Identifying & Protecting Overlooked Sources of PII
By Duncan Bradley | April 3, 2018
3 minute read
Identifying, monitoring, and protecting Personally Identifiable Information (PII) is crucial to meeting compliance standards, mitigating risk, and maintaining the trust of customers and shareholders. With the arrival of the General Data Protection Regulation (GDPR) in Europe—and the likelihood of future tightening of regulations around the world—many organizations are adopting stronger PII security compliance policies and procedures. However, even organizations with robust PII protection policies are challenged when it comes to identifying every single source of PII in their systems.
Keep reading for a deep-dive into the importance of PII protection beyond just compliance, and how organizations can uncover and protect a few commonly overlooked sources of PII.
PII protection as part of overall data security
If we can learn anything from the well-publicized data breaches in recent years, it’s that maintaining PII data security is more than just a compliance matter. In reality, there’s no one, perfect security solution; no company has impenetrable walls when it comes to data security. Enterprises need sound perimeter defenses, but they also need to minimize the risk to their clients if a breach occurs. Instituting strong PII access and management protocols is instrumental in meeting this objective.

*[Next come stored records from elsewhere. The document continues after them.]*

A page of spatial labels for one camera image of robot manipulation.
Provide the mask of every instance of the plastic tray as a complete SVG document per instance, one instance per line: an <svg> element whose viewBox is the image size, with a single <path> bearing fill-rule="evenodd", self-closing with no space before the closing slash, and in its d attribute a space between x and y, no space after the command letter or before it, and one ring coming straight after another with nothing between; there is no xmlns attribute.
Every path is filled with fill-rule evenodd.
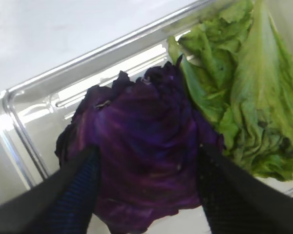
<svg viewBox="0 0 293 234"><path fill-rule="evenodd" d="M110 85L120 70L132 79L169 56L166 39L189 31L206 14L234 0L198 0L150 25L0 93L0 138L24 183L31 188L59 168L58 135L95 85ZM267 0L274 23L293 54L293 0ZM293 181L261 179L293 196Z"/></svg>

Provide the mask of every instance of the white surface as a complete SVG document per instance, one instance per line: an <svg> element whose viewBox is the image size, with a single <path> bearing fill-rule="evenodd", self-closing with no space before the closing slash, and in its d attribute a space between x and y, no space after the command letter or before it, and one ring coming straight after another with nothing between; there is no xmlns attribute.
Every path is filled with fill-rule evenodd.
<svg viewBox="0 0 293 234"><path fill-rule="evenodd" d="M0 91L194 0L0 0Z"/></svg>

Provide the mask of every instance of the clear plastic container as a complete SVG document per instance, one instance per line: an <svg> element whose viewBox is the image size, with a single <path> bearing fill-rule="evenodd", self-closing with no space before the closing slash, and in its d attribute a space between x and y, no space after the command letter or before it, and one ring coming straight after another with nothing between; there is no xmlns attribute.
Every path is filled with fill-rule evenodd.
<svg viewBox="0 0 293 234"><path fill-rule="evenodd" d="M0 94L0 138L20 175L33 185L59 168L54 155L58 135L70 122L86 90L110 85L120 70L136 79L151 66L170 60L166 39L180 36L200 21L234 0L198 0L144 28L54 68ZM293 0L267 0L274 23L293 55ZM293 196L293 181L261 179L279 191ZM94 218L96 233L108 233ZM202 208L156 221L150 234L209 232Z"/></svg>

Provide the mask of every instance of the purple cabbage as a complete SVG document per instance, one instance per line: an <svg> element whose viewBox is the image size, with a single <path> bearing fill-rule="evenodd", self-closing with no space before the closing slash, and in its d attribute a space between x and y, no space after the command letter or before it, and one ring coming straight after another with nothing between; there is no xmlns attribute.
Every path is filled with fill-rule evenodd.
<svg viewBox="0 0 293 234"><path fill-rule="evenodd" d="M94 213L111 233L143 233L156 219L198 207L198 146L223 148L222 136L188 100L180 60L152 67L136 82L120 72L112 88L91 87L57 141L60 164L87 145L99 146Z"/></svg>

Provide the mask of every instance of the lettuce leaf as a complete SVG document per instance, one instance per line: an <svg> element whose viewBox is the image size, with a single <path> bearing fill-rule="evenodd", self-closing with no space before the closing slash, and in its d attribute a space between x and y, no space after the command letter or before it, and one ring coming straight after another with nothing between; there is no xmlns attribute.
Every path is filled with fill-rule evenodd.
<svg viewBox="0 0 293 234"><path fill-rule="evenodd" d="M224 135L224 154L255 176L291 180L293 58L265 1L237 1L178 42L170 48L194 55L182 63L189 95Z"/></svg>

If companies don’t protect and identify their PII, they could face considerable costs. In the case of Equifax, for instance, a 2017 data breach resulted in the exposure of the social security numbers of 145.4 million Americans. A Home Depot breach in 2014 resulted in the theft of 56 million credit card numbers and cost the company an estimated $3 billion.
To mitigate these risks as much as possible, organizations must cull their PII so that only personal data relevant to ongoing business processes is retained. Everything else must be identified, deleted, masked, or encrypted so that personal customer data isn’t at risk if a breach occurs. Before the culling and mediation can be done, however, all of the company’s PII must first be located. There are several reasons why rooting out all PII records can be challenging for an organization.
The PII proliferation problem
One of the biggest problems when it comes to locating and protecting PII is that PII tends to proliferate into locations that are easily overlooked. After the initial take-in of customer records—which is generally handled in a very orderly and structured way—PII tends to get duplicated and stored in systems outside the main customer service platform. Different lines of business or teams may use PII for purposes like research projects or analytics and end up duplicating and storing client data in fileshares or ECMs. Because of this replication, most companies have vast volumes of PII lurking in unseen locations. In fact, it’s unlikely that any systems within a company are completely clear of PII.
PII content can be non-searchable
To further complicate the challenge of identifying and protecting the entirety of a company’s PII data, much of the content is often unstructured and non-searchable. A customer support team working on a research project, for example, may duplicate PII and then share it with their team by email. Emails are difficult to search because they often aren’t a single delivery system (with a header, footer, and body content), but can be threaded chains of email or nested emails, and may contain attachments which aren’t searchable (TIFFs, PowerPoint files, etc.) In a sense, when the PII in these emails becomes non-searchable, the files go “off the map,” and organizations may not even be aware it has happened.
An extra degree of search sophistication is needed to root out and identify these unstructured forms of PII. For instance, to determine if there is PII in an image-only PDF attached to an email, the system must be able to locate the records and query them to see if they’re searchable. If they aren’t, the records must be converted to a searchable format.
PII data complexity
PII doesn’t just get overlooked because it’s duplicated and stored in unlikely locations (or because it gets put into non-searchable formats), it can also be difficult to locate because there is often a great deal of variance and complexity in the way the data is structured.
Even amongst relatively structured data records, there is a tremendous amount of variability. If a company does business in the US, it will have to be able to deal with differences in the way variables are structured on each state’s driver’s license. Credit card data is different from vendor to vendor. The result is that general searches will not turn up all the possible PII returns.
And then there’s PII that is contained in strings that are proprietary to a company—variables like claim, policy, and account numbers—all of which may be organized in unique ways. Effectively searching all of these different types of variables requires the creation of hundreds of different search strings—one for each variant of a piece of information. And that requires a truly advanced file analytics capability. Otherwise, many of those PII variants will go “dark,” unable to be located.
PII needs to be identified, protected, and managed everywhere it’s found within an organization. If not necessary for business operations, it must be deleted, mediated, or masked. However, PII often proliferates due to duplication, is typically saved in non-searchable formats, and exist within complex data structures. These factors make it difficult for many enterprises to root out and remediate PII. To achieve full compliance and protect clients’ personal information, organizations must develop and implement robust PII protection policies and use advanced analysis tools to uncover every overlooked source of PII data.